See Us Before We Retire For the Third Time

I've picked up on something and I don't know if it's a marketing ploy or a realization that far too many of the major touring musical acts out there right now are made up of men in their 60s and 70s:

AC/DC frontman Brian Johnson has spoken about the possibility of retirement.

The hard rock band released 17th album 'Rock Or Bust' in November 2014, reaching Number Three in both the UK and US charts, as well as topping the charts in their home land of Australia.

However, speaking recently to The Morning Sun, Johnson conceded that the album could be their last.

"Y'know, retirement is like anything.
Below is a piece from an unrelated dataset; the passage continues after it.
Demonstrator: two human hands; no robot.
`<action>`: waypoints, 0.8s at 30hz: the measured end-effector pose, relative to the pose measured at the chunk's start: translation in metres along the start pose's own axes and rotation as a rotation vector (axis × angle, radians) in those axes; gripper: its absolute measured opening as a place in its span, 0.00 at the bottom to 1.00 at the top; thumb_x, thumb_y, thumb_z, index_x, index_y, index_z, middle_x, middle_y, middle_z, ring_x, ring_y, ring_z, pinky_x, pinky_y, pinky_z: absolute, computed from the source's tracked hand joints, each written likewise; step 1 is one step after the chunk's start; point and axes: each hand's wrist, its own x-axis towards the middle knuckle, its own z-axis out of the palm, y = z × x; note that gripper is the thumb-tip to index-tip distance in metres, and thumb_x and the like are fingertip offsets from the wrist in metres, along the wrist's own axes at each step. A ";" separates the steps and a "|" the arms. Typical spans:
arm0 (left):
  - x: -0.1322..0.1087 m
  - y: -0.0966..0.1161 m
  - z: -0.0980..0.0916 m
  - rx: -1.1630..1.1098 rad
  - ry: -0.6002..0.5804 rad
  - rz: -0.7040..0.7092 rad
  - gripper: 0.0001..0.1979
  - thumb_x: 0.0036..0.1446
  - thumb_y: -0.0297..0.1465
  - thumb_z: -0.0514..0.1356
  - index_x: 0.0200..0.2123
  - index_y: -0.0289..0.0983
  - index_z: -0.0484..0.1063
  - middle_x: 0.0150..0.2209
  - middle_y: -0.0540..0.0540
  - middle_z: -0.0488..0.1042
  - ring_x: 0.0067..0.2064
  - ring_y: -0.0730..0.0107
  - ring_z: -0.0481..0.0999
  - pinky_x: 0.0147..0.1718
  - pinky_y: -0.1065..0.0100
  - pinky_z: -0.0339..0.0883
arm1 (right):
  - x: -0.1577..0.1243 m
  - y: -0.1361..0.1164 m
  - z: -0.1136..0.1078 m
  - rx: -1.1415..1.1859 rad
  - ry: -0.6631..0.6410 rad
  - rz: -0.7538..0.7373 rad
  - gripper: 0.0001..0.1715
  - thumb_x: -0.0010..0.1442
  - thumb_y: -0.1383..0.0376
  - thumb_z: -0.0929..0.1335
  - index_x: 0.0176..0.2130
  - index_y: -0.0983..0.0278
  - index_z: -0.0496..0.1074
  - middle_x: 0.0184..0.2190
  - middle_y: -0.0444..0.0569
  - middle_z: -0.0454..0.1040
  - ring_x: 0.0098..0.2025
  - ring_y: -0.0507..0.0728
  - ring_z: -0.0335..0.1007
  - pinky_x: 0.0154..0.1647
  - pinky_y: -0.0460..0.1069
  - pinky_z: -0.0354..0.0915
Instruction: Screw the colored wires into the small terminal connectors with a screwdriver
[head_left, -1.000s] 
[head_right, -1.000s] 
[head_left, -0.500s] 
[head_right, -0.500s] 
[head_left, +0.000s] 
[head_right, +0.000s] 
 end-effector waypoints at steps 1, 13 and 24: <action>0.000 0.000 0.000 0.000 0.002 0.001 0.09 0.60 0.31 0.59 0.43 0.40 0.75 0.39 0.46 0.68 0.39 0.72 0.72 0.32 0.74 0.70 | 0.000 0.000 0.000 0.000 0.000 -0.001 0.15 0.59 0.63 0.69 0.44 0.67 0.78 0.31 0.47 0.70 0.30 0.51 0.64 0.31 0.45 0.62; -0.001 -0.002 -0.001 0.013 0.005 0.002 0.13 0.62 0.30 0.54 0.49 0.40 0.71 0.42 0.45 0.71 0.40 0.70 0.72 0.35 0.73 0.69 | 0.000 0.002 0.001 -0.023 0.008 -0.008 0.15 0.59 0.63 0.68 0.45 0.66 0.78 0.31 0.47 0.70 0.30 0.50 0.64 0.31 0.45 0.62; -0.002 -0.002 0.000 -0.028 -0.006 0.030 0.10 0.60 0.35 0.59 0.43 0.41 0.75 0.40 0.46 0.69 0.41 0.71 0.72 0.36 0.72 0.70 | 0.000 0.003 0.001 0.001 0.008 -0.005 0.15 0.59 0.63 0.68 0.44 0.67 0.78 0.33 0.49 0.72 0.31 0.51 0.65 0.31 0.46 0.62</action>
A good footballer, a good ice hockey player, they don't want to retire, but unfortunately, sometimes there's a time when you have to call it quits," Johnson said. "So it's an ongoing thing with us; we never say no, and we never say never."

The singer continued, "The thing about the boys in AC/DC, you've got to remember, is we're constantly surprised and amazed at how we keep the success going. We don't know what we're doing – I mean, we literally don't know what we're doing except what we're doing is we just play 100 per cent every night and give it everything we've got. If that's the secret of success, we'll pass it on."

I read that to mean, "come and see us before we retire or you'll feel horrible for passing on us." And that's not an idle threat when you've been a band since the late Sixties or Seventies. That's just reality. How do you signal your intentions to fans and still keep things moving? How do you make albums when you're good at making albums at a time when everyone steals music?

If you put all of these blokes in a room, you'd come up with the same answers--this is a difficult time to be in the music business. The only thing that seems to have any value is a tour package featuring acts that have been around at least thirty years or more. How does that end up being a viable business for musicians? Should you invest in the inevitable "tribute" bands that are going to appear in ten to fifteen years? Once the dinosaurs are gone, someone is going to make money playing their songs to people who want to live nostalgically.

Imagine the music industry in twenty years. There are virtually no touring acts that were active in the Seventies anymore--they've all gone away. Inevitably, someone will have to put together holograms or stand-ins or animatronic musicians and then send that out on the road one last time in order to squeeze out those last few dollars. That's what the music business is going to become--a fake act playing old, old songs.

Brian Johnson is correct, though. When anyone famous for doing something retires, they look to the lucrative area of things, whether it's autographs or memory tours or auctioning off memorabilia. There's going to be lucrative consultant work for people who can help a band monetize their history and maintain a steady cash flow. Now's the time to get into that field. A lot of these bands only have a tour or two left in them.